### Aim of the task
Scan the data below. Pull out each line where "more" occurs.

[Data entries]
.....
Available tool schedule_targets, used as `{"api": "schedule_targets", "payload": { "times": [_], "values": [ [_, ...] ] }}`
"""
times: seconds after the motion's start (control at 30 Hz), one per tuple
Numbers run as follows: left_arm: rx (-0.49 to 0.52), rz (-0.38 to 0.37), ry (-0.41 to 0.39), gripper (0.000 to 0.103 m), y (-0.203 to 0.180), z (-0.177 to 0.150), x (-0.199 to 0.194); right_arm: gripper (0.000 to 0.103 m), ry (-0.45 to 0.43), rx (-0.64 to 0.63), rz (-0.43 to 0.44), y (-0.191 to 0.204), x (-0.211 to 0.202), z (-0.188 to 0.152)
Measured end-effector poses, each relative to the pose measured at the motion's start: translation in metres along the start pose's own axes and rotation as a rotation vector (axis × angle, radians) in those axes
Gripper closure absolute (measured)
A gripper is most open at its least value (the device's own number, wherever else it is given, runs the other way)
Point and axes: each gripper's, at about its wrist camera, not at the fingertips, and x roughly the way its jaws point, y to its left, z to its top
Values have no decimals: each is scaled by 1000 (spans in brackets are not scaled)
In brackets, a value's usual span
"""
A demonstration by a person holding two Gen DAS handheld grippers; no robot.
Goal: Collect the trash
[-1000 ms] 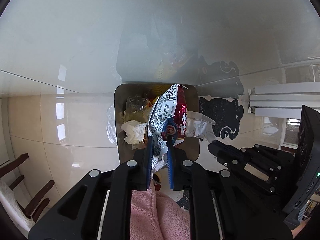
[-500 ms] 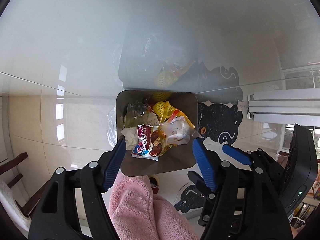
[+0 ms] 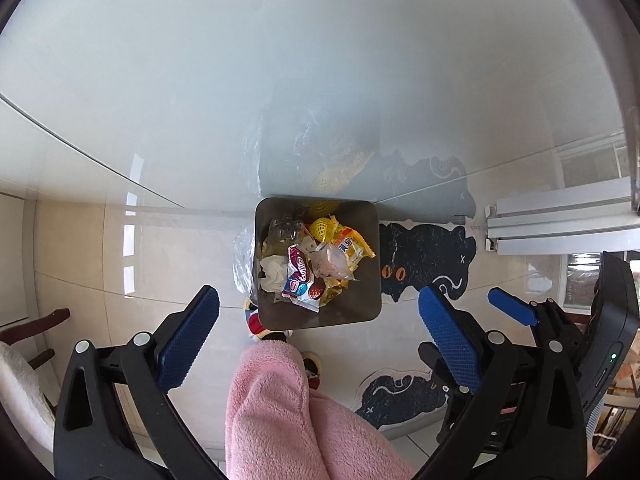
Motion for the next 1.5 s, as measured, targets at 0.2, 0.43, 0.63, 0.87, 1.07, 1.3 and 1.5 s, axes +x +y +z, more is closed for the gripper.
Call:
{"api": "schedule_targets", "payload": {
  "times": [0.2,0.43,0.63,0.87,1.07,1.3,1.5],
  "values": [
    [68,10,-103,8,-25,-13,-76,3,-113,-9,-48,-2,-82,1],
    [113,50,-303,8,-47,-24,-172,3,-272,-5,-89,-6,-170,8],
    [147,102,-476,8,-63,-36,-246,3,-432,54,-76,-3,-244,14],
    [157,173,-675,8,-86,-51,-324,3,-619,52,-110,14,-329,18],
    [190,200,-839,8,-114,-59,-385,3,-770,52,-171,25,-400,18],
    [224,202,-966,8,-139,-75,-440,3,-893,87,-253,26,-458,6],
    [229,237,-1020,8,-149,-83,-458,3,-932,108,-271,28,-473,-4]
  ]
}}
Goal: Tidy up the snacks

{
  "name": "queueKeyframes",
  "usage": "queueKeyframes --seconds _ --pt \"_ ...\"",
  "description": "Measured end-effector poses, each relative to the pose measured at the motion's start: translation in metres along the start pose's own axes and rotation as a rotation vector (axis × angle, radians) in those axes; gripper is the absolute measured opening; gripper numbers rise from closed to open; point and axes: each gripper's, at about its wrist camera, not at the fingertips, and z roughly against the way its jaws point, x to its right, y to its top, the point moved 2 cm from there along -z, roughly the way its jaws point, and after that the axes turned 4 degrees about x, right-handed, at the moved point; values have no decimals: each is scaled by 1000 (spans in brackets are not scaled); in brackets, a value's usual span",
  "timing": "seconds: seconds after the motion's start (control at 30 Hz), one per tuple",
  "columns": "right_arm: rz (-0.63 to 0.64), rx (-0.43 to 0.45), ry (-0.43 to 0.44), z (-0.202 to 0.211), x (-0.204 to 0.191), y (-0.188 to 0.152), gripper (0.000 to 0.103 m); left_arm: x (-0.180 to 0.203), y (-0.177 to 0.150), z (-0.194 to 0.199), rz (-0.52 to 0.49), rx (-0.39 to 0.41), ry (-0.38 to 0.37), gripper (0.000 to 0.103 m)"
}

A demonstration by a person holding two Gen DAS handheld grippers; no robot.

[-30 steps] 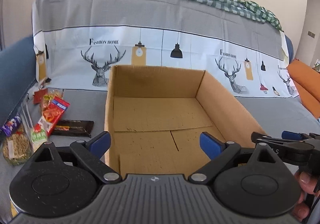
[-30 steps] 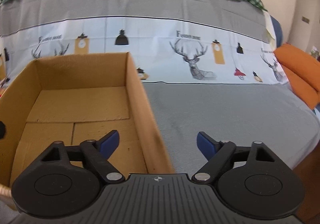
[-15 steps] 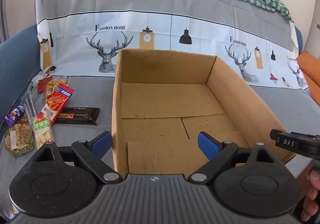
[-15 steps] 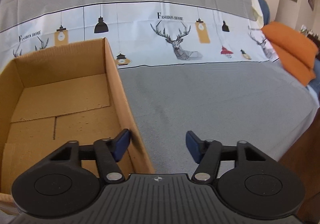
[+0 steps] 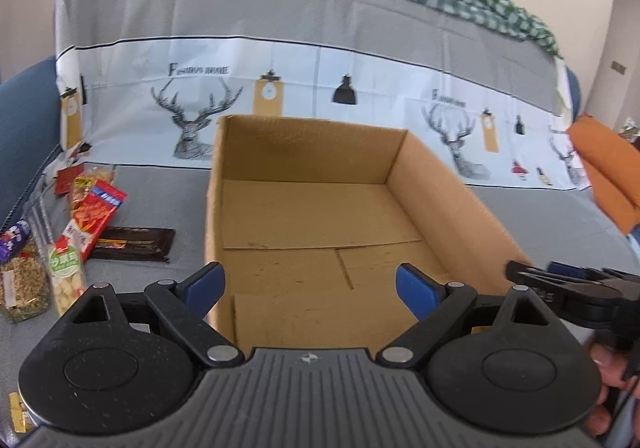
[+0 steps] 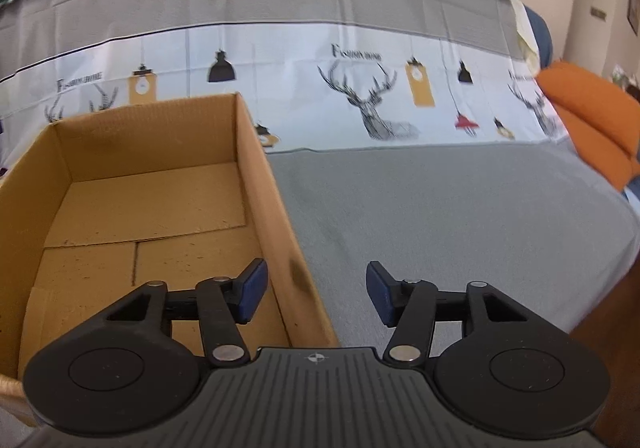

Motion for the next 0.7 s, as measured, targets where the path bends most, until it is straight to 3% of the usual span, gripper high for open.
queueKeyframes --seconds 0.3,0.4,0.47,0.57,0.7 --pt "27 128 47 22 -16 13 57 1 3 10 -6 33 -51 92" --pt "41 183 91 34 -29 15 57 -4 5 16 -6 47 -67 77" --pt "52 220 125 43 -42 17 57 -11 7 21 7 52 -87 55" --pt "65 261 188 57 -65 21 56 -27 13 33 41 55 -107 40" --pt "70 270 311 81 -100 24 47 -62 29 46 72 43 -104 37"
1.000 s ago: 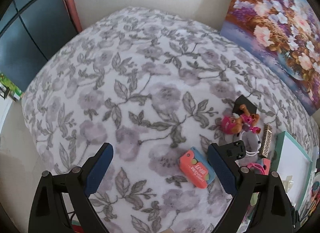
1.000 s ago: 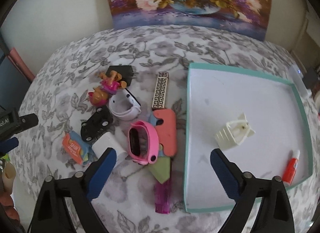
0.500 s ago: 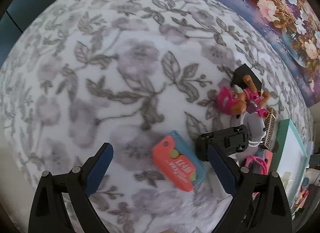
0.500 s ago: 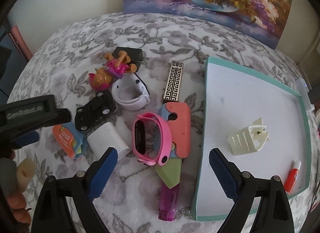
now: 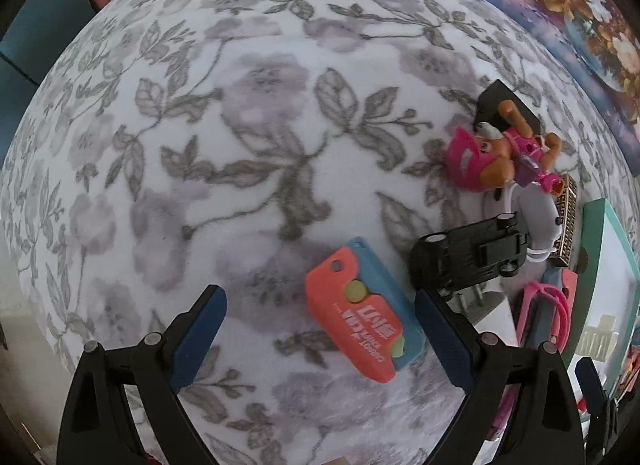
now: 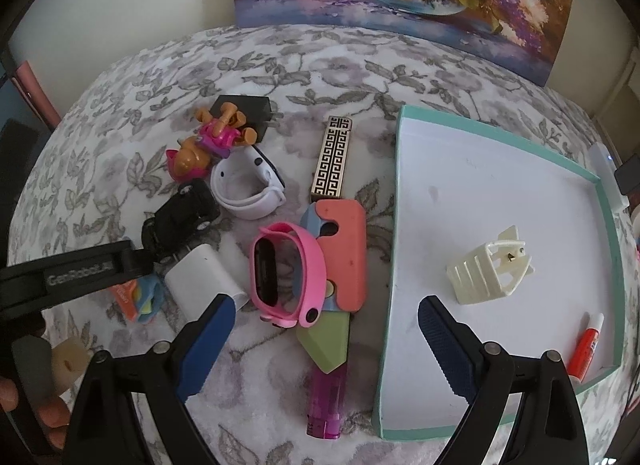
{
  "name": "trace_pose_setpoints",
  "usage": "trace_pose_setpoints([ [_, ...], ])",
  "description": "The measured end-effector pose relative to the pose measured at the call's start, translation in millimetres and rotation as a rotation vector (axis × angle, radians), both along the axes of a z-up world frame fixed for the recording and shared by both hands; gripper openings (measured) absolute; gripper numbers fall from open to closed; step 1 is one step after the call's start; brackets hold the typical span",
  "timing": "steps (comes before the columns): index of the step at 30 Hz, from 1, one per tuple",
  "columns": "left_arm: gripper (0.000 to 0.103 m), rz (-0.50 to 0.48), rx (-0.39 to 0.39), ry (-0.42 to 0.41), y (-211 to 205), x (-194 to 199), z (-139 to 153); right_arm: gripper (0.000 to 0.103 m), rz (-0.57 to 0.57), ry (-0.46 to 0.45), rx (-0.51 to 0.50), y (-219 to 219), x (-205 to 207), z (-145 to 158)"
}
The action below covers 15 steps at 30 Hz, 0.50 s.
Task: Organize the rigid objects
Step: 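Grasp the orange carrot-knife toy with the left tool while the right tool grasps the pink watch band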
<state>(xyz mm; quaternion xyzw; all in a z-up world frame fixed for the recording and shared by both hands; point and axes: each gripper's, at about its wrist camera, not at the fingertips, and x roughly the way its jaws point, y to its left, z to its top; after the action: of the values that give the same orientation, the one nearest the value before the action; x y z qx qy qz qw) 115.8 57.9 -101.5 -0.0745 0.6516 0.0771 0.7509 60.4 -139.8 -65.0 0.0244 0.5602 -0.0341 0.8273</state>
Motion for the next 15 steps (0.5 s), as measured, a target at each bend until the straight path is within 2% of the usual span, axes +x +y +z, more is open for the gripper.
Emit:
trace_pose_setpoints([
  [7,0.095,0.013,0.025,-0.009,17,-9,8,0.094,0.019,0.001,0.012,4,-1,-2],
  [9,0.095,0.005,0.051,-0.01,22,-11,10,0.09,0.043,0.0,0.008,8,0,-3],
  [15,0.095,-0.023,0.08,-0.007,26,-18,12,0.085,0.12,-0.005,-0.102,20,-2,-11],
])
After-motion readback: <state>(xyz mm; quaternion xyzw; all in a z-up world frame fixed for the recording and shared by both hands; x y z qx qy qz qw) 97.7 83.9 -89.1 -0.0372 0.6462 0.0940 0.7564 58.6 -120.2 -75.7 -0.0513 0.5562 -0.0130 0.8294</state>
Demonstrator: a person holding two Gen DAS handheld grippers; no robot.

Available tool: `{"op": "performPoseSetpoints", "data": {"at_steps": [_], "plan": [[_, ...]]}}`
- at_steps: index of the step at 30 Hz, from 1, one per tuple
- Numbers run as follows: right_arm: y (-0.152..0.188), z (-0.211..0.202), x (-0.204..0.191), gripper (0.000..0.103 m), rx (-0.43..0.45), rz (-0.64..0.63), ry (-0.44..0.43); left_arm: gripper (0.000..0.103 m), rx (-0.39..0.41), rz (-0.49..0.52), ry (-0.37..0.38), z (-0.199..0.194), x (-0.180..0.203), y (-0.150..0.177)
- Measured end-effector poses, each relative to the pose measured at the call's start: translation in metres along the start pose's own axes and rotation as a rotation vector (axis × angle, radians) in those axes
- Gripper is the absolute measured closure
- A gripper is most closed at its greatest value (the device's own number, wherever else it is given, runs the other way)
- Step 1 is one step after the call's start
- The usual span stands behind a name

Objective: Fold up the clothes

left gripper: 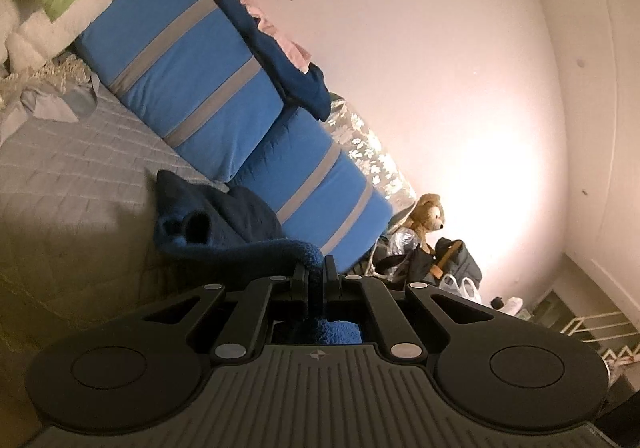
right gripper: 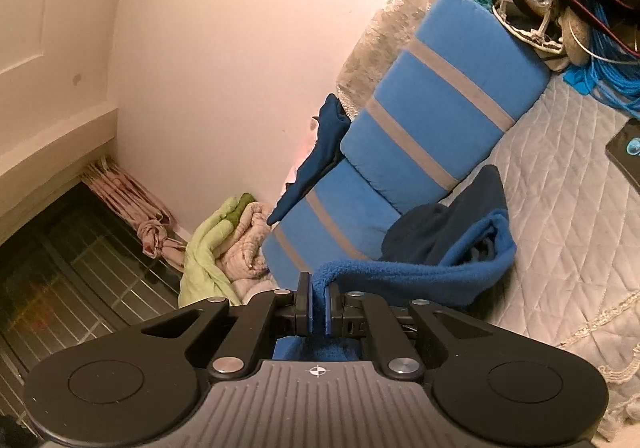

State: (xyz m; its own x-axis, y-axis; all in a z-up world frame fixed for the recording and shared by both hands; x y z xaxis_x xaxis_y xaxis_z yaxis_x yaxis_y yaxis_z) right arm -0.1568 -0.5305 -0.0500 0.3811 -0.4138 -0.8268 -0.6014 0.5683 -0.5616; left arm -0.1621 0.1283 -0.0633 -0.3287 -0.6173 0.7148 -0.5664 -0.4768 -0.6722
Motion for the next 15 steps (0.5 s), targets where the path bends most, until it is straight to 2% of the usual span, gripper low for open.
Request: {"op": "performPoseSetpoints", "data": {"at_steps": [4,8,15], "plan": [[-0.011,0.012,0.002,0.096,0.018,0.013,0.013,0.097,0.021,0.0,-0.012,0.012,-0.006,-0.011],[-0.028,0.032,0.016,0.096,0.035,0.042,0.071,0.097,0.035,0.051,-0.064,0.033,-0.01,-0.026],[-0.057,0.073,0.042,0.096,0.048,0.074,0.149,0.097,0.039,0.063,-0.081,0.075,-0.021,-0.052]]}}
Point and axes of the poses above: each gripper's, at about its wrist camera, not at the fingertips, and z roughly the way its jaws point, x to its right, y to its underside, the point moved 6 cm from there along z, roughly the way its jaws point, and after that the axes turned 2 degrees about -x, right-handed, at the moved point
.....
### Answer space
Motion for the next 1.5 s, as measured, targets at 0.2, 0.43, 0.63, 0.87, 1.07, 1.3 and 1.5 s, axes +x +y +z, more is closed for the gripper.
Motion for the next 15 steps (0.5 s), as measured, a target at each bend until the straight path is within 2% of the usual span, axes +x +y +z, more is open for the gripper.

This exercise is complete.